As good (and dark) fortune would have it, I absorbed Adarkah Ianqu's The Door. As such, I entered a series of incredible, industrial sounds that left me spellbound with coddling doom.
Of its six, sense-jangling portals, "sisterhood" may be the fiercest, initiating the album with a militant stride, though with enough early ease to inspire one to join. Thereafter, the anguish mounts, bringing to mind the sort of regret that ensues after a devilish pact has been signed, with no way to untangle its confines.
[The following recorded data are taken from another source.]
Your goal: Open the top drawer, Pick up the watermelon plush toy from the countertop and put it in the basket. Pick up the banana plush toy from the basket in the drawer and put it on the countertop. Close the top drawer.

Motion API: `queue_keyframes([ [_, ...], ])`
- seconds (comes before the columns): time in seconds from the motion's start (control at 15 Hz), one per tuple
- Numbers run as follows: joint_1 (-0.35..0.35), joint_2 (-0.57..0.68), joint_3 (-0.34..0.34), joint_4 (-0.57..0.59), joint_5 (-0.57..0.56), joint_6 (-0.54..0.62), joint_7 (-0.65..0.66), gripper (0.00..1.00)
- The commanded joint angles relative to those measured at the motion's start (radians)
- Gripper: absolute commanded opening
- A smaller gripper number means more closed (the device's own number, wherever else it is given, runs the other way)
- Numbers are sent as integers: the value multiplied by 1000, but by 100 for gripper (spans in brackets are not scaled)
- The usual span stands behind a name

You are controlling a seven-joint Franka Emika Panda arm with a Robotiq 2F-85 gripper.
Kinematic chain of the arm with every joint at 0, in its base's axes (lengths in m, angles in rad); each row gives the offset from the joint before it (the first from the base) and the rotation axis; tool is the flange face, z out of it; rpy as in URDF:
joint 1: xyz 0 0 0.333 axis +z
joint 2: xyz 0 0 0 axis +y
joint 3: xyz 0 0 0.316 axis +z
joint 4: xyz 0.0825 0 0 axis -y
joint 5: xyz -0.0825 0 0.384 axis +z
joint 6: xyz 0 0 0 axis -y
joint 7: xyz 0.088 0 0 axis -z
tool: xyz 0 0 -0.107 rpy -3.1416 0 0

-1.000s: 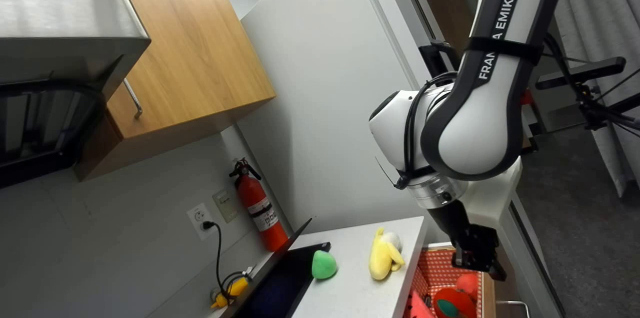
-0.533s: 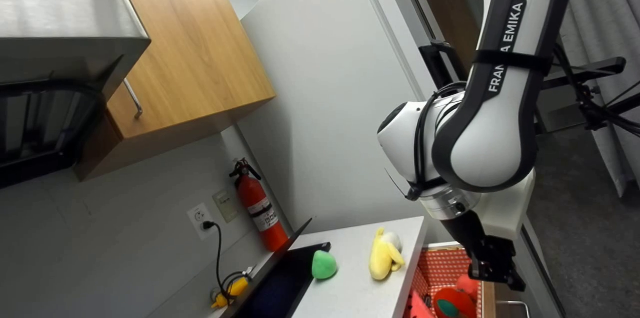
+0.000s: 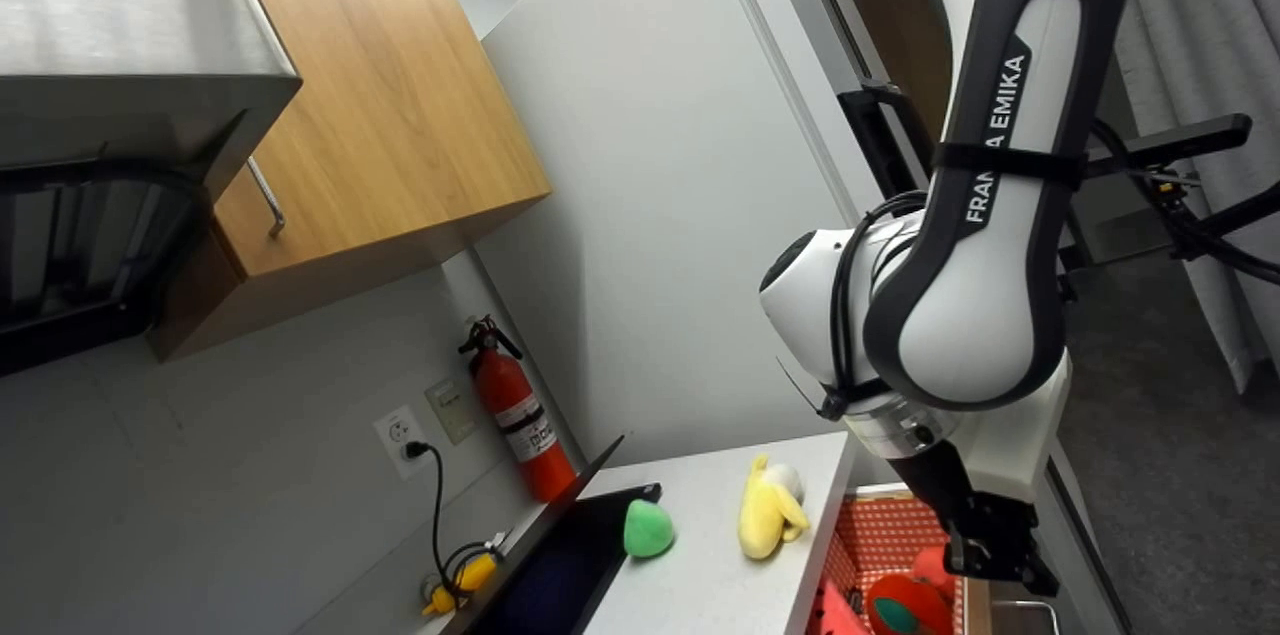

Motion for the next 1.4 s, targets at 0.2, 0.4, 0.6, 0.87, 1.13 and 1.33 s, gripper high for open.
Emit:
queue_keyframes([
  [0.2, 3, 93, -19, 87, 16, 45, 7, 0],
  [0.4, 4, 117, -27, 113, 21, 64, 6, 0],
  [0.6, 5, 139, -37, 142, 19, 89, 13, 0],
  [0.87, 6, 173, -49, 203, 24, 113, 14, 0],
  [1.13, 12, 224, -53, 284, 26, 115, 13, 0],
  [1.33, 21, 273, -55, 355, 22, 106, 13, 0],
])
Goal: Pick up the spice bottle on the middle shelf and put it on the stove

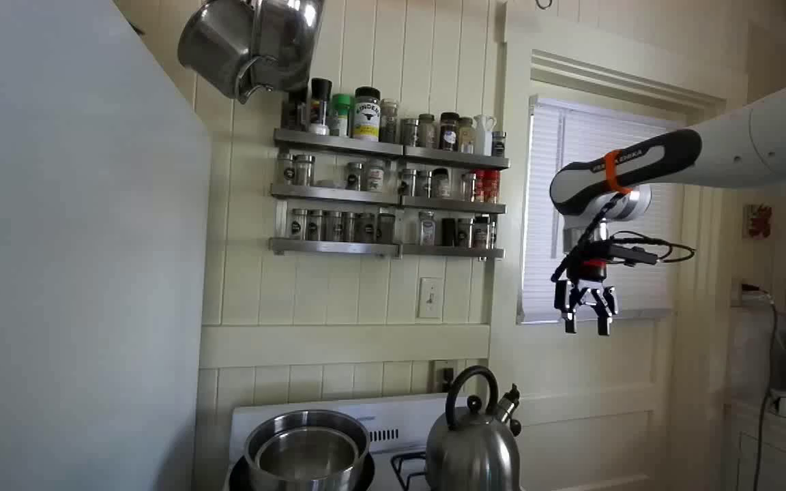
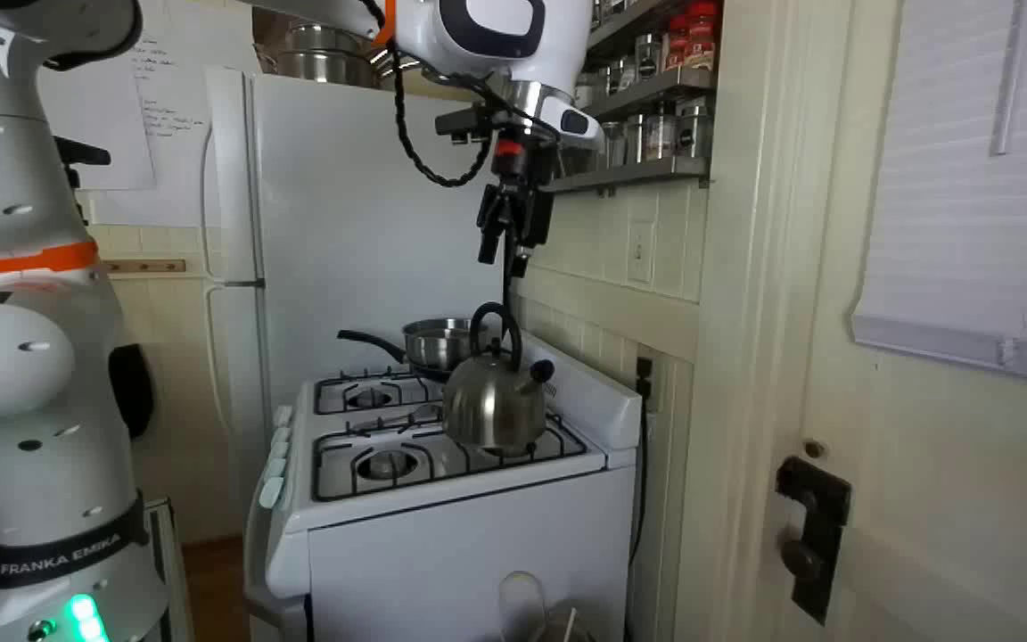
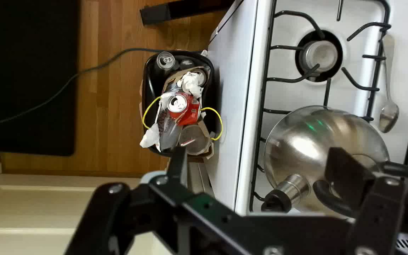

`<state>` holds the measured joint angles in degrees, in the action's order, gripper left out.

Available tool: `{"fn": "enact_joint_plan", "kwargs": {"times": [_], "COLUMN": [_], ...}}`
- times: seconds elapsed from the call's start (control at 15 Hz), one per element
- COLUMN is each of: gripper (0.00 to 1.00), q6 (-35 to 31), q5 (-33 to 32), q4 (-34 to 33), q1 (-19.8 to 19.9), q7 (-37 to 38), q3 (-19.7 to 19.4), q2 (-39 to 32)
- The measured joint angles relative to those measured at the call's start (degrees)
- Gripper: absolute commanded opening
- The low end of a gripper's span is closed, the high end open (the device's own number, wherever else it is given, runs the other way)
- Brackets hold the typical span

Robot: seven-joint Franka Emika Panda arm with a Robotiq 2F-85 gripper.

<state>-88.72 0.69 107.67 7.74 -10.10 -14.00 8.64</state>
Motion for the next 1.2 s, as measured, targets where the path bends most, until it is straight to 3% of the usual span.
{"fn": "enact_joint_plan", "kwargs": {"times": [1.0, 1.2], "gripper": [1.00, 1.00], "q6": [0.0, -0.1], "q5": [0.0, 0.9], "q4": [0.0, -1.3], "q1": [0.0, -0.1], "q7": [0.0, 0.7], "q3": [0.1, 1.6], "q2": [0.0, 0.0]}}
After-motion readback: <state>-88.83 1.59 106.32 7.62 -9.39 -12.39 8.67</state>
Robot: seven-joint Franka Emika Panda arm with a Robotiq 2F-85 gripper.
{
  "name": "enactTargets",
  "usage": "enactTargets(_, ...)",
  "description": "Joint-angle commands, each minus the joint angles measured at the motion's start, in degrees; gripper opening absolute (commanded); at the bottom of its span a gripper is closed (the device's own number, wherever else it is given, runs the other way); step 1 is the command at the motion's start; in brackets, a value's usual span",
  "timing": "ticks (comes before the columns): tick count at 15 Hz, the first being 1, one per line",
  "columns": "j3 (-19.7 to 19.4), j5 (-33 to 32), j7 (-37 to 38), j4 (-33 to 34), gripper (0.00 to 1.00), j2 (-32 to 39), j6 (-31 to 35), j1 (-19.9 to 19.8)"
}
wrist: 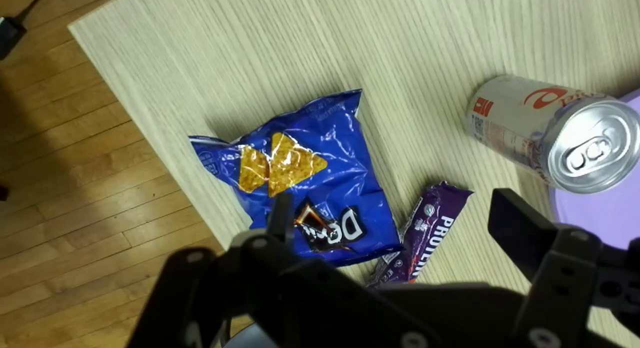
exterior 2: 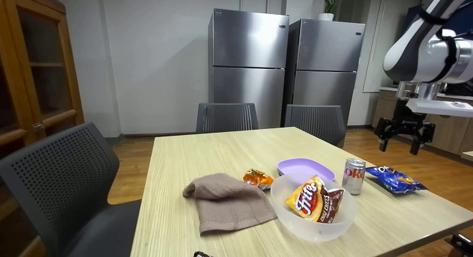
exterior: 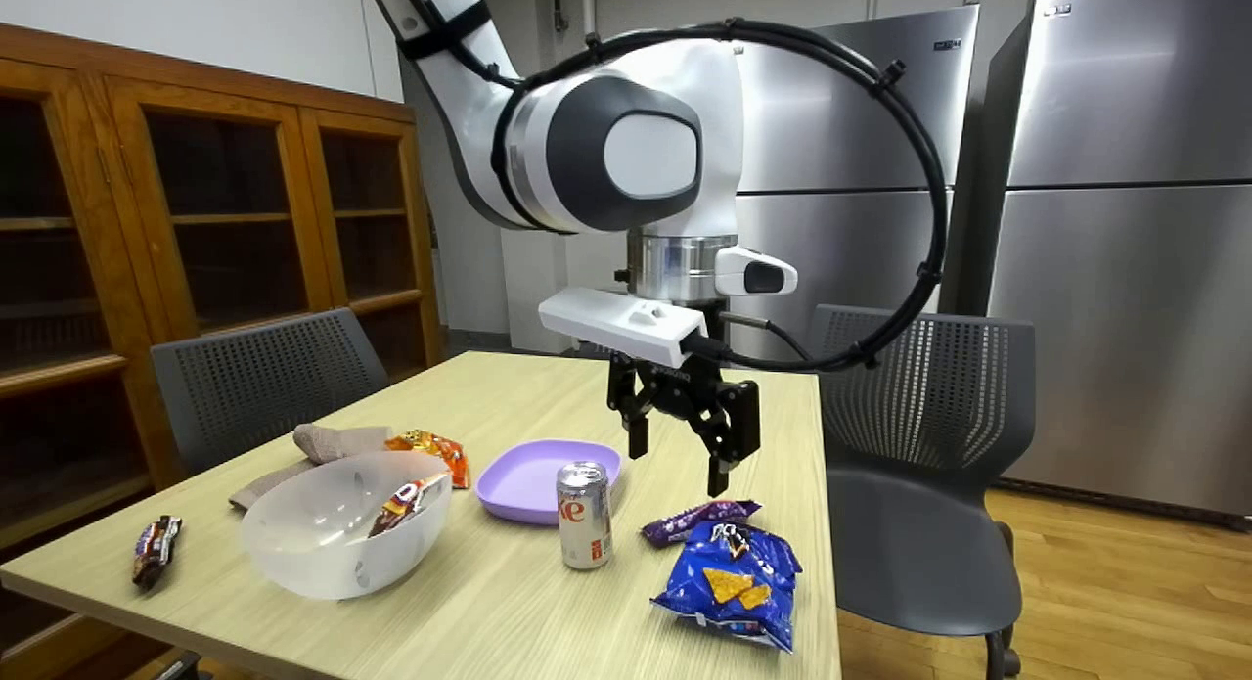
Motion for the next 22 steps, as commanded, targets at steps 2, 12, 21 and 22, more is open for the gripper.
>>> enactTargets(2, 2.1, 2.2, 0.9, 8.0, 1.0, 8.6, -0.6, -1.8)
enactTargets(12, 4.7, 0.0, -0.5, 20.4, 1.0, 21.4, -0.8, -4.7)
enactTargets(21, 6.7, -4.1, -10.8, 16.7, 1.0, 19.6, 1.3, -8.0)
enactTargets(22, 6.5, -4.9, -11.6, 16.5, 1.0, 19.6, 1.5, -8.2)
The album's most epic (and therefore, defining) set is "smoking some strange flowers" and "strange flowers (demix)", in which harsh surrealism runs wild through factory dirt and grim. The track's effect is numbing yet nightmarish, reminding one that no matter how hard one puffs, the underbelly of the beast stays supreme.
"Hipup" and "tot" are just as aggressive in their dynamics, with the former playing dry and rough and the latter invoking undersea claustrophobia. Neither offers much relief, but the weirdness is so divine, why bother to escape?
The final track, "and the rain" is a cunning conclusion, for its "melody" hits hard with each slave-whipping patter. As with a well-publicized storm that promises drawn-out destruction, one's heart can't help but jig along to the nihilistic beat: One is little more than a cog in an ill-oiled machine, grinding forever within damned overtime.
Ianqu's passages keep one anchored, never giving one the chance to gasp. It's a small price to pay for the audio experience: a roller coaster of thudding doom that one can't help but (re)travel.